¿Y qué?

Decía Whitehead (en Aventuras de las Ideas, creo) que la única pregunta realmente filosófica es la que inquiere por la Importancia; y la mejor forma de plantearla es también la más sencilla:
“¿Y qué?”

(No, no era en Aventuras de las Ideas… era en Modos de Pensamiento… Acaba de venir a mí…)

Decía Nietzsche que la historia es circular y se cierra sobre sí misma; que estamos condenados –y a la vez premiados– al eterno retorno. Todo, sin excepción, ocurre no una sino innumerables ocasiones.

(Lo dijo muchas veces, en varias partes, de diversas maneras; notablemente, en el Zaratustra.
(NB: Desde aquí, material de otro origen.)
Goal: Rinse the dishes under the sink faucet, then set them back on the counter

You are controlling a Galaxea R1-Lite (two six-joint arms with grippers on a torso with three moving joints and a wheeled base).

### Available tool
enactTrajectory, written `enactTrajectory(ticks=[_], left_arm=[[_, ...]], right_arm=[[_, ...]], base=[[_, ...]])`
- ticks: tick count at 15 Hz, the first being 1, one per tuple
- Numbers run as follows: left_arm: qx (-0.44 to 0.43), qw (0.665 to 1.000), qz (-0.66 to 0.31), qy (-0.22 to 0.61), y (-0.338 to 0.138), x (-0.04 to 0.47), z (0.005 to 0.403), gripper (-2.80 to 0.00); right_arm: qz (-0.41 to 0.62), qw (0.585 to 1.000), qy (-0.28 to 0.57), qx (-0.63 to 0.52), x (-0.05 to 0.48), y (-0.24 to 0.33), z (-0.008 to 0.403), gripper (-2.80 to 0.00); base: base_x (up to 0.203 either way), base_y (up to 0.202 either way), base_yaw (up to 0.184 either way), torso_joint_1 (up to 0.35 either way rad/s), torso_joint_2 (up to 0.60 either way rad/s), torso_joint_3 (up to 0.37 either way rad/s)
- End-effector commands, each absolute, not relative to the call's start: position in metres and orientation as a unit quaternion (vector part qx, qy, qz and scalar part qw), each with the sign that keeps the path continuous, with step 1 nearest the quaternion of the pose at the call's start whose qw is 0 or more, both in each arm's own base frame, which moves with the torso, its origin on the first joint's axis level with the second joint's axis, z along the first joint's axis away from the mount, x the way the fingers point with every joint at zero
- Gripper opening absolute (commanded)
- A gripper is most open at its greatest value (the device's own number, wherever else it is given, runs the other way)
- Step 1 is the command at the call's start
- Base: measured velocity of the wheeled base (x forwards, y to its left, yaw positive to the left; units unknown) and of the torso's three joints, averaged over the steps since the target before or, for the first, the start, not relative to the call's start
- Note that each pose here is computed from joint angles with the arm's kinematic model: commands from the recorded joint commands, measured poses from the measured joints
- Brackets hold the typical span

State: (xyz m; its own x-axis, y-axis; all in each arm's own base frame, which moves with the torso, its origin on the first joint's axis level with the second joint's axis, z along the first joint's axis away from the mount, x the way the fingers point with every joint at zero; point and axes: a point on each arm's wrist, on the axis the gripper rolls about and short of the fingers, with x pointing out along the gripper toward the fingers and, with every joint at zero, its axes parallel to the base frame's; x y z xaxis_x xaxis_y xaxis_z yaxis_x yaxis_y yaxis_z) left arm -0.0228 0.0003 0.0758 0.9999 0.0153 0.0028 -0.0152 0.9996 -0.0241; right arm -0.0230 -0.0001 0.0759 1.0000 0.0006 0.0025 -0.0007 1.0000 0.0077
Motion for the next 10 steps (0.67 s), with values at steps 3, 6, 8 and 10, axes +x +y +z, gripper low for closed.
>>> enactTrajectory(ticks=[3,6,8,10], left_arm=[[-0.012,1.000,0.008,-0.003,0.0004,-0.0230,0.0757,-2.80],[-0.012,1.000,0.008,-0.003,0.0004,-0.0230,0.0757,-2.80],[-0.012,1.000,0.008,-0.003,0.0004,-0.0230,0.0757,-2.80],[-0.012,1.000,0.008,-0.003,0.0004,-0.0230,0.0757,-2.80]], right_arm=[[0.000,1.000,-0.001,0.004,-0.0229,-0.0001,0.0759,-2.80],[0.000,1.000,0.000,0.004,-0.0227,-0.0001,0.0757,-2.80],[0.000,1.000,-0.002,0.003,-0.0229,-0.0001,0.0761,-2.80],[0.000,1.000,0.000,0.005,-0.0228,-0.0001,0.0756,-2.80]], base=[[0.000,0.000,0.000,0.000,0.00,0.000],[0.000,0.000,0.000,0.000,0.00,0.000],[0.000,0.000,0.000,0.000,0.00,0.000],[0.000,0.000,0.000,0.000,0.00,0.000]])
También él tendía a repetirse…).

Si así fuera, algún día, en un instante infinitamente distante de éste, tendría

Otro minuto contigo.
 

Pero habría de esperar años, siglos, milenios, evos; eternidades de silencio y nada, polvo y niebla. Habría de morir mil muertes, nacer mil partos; entrar y salir sin descanso del escenario del cosmos; transar un segundo de amor por una perpetuidad de soledad y vacío.

Y conmigo, el universo entero, las diez mil cosas, rebobinándose tumultuosas y vehementes, volviéndose sobre sí mismas como un guante por regalarme un minuto de gracia.

 

 Ah… Y, ¿qué?

Que

Habría valido la pena.

Esculpir el tiempo

En “El concepto de naturaleza”, Whitehead criticaba despiadada y acertadamente la visión einsteniana del tiempo. Fue para eso que acuñó la célebre frase “misplaced concreteness” -antecesor no muy reconocido de la tan posmoderna “reificación”.

Su argumento era tan simple como devastador. La columna vertebral del estudio einsteniano del tiempo como relativo es la noción de “simultaneidad” -fundada, a su vez, en la de “instante”, equivalente al “punto” en geometría. Mas, así como Leibniz se dio cuenta -contra Newton- de que el “punto” era una mera abstracción, Whitehead comprendió que el “instante” de Einstein era un concepto de altísimo nivel. Así pues, no servía como ladrillo del sistema; era, por contra, su colofón. Tomarlo como punto de partida es atribuir existencia concreta a algo puramente ideal; en los patosos términos de Whitehead, “localizar erróneamente la existencia en tanto cosa”.

No conocemos el espacio a partir del punto; destilamos la idea de “punto” al analizar -esto es, dividir- el espacio, en sí indivisible. No vivimos el tiempo como una sucesión de “instantes” discretos y autocontenidos; seleccionamos hitos de la viscosa marea de la consciencia y los separamos con el fin de ordenarla. La experiencia no es fragmentaria, sino unitaria; no es un montón de gotas, sino un río; no un conjunto de notas, sino una melodía.

Una melodía… Tal vez por eso sea la música la mejor forma de aproximarse al tiempo en toda su pureza; tal vez por eso nos afecte violenta, intempestiva, inexorablemente.

Hacer música es esculpir el tiempo.

El mejor Escultor del Tiempo

Hubo un tiempo en que un solo pensamiento me obsesionaba: “Esta época no es la mía”. Leía a Byron, a Tennyson y a Poe; miraba a Chaplin, a Murnau y a Keaton; escuchaba The Moody Blues y A Whiter Shade of Pale de Procol Harum. Era una hoja verde en pleno otoño, un acorde en medio del silencio.

Y hoy descubro que mis poetas, músicos y directores preferidos lo eran también de mi madre. Eran parte de mí, desde siempre, incluso sin que yo lo supiera.
Mientras los demás se hartaban del ritmo de los tiempos, yo buceaba en el pasado en pos de algún tesoro ignoto.

Todos hacemos lo mismo

Todos hacemos lo mismo. Nos buscamos en la historia. Encontrarnos equivale a tender un puente entre el ayer y el mañana. Y cuanto más te esmeras en hallarlo, más te conviertes en él, mayor intensidad adquieres, más vivaces son los colores, más dolorosos los sonidos.

Paradójicamente, cuanta más Historia acoges, más en ti mismo te transformas.

Todos, a nuestra manera, esculpimos el tiempo.